Having no understanding of the DOM and the standard APIs then writing without dependencies might take 1000x longer. I was assuming a competent developer when I mentioned this isn’t that hard.
I will disagree there. I have an application generating revenue running on apache / php for the past 2 years unattended. Basically I have no spare time anymore to maintain it, just paying the server costs and it keeps going.
You might want to ssh in there and do a "df -k /" just to see that your system isn't near running out of disk. Systems that log will do this sooner or later and no house keeping in 2 years makes you a prime candidate. Nice work building a revenue generator that can run untouched!
"Robust" has different meanings. I think the OP is equating robust with strongly typed and compiled.
I have found well written PHP code requires very little unplanned maintenance. When I package the application in a docker container along with its dependencies and a webserver (nginx), I find that I can run a PHP application for years without having to worry about it.
In this sense, PHP code can be very robust in the sense that there are little surprises once the application goes into production. The PHP ecosystem is very mature.

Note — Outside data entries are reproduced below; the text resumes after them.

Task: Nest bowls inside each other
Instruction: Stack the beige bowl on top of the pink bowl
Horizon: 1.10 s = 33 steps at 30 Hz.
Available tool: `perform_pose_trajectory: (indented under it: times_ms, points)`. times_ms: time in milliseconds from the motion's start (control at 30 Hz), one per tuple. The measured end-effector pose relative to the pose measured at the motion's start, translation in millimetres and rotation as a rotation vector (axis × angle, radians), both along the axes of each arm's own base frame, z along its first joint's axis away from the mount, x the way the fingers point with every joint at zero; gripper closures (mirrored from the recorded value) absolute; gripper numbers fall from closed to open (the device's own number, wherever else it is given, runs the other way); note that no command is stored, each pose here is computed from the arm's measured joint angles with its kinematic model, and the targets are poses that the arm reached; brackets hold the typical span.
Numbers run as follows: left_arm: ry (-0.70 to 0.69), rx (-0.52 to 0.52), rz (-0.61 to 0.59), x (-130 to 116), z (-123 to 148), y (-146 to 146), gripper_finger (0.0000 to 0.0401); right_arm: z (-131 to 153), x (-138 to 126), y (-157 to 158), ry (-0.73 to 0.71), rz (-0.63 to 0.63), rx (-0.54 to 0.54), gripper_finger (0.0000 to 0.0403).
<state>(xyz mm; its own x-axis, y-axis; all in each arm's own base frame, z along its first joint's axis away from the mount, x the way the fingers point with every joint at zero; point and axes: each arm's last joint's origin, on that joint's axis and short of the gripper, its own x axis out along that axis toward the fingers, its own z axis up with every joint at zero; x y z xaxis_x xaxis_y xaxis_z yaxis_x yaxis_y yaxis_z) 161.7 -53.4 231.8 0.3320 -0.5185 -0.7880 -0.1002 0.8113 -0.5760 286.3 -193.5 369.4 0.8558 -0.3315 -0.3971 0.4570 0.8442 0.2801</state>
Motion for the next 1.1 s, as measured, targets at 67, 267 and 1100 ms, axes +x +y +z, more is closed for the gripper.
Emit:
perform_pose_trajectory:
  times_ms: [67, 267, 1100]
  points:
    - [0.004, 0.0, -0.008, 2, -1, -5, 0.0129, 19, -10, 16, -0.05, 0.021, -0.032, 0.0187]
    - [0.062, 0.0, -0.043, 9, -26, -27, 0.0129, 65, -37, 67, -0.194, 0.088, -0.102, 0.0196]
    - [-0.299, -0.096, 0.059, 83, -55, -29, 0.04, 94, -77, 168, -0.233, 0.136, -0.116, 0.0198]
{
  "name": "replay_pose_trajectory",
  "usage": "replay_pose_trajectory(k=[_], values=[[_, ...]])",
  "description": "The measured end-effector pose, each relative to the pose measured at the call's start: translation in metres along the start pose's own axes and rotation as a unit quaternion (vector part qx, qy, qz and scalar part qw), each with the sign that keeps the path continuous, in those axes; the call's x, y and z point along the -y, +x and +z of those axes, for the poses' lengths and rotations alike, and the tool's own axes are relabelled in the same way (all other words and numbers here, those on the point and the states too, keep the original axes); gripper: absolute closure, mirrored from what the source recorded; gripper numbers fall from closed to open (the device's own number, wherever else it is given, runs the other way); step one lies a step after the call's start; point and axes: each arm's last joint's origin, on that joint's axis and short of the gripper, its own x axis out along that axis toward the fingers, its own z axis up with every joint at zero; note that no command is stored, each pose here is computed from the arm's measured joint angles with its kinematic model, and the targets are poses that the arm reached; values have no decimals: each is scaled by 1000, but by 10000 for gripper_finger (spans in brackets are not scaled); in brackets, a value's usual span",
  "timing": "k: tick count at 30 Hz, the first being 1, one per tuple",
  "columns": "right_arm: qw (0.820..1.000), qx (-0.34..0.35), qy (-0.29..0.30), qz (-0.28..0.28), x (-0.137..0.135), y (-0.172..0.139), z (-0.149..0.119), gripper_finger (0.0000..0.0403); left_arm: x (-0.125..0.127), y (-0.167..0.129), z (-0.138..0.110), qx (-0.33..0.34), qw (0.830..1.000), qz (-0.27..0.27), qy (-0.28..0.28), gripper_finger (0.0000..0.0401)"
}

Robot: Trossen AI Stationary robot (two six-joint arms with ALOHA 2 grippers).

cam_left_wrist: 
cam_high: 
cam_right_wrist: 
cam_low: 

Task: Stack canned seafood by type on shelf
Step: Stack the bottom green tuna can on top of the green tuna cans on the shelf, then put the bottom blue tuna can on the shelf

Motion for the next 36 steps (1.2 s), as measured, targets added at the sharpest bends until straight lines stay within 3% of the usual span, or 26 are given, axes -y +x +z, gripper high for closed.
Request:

not true, I have lots of experience in PHP and if I write code in go sure it will have more bugs than my PHP implementation. how familiar are you with your current stack matters a lot. Also, That does not mean you should use a runtime where 100 things can go wrong (talking about node).
if the goal is to maintain an application and catch issues at compile time. go with a better type system Haskell/Ocaml/Rust.
Another option would be to use generative testing where you have tight control over what gets in, for example, Clojure/Spec.
Furthermore, you can package a JDK or JRE with the application, such that the application uses the packaged JDK/JRE, and ignores any that may be installed on the OS. JDK/JRE's are open source, and binaries are available from AdoptOpenJDK, Red Hat, Azul Zulu, and others. "Maintenance" might be to simply swap out one JDK with a newer one and then make sure the app still works -- which it should.
But there ARE some ancient things in Java that are being deprecated. Or moved out to separate libraries not bundled into the JRE.
I would also point out that with Docker you could package every possible dependency into the container. The container is now portable and has no dependencies outside of what is packaged in the container. To the user, they don't care what technology or Rube-Goldberg contraptions exist within the container.
* bundled xerces around 1.6, breaking apps that also carried their own xerces
* removed sun.misc.Unsafe from v11, breaking legit apps the apps that use off-heap memory
* sun and later oracle made everything to make applets useless, creating ridiculous security requirements and no clear way for a user to whitelist trusted applets. same for java web start. they had no problem disabling MD5 and RSA in their SSL impl, breaking the old clients.
Is similar with .NET and other environments (C++, js), where is possible to get his metric IF you know what you are doing. But the ecosystem push harder away from this.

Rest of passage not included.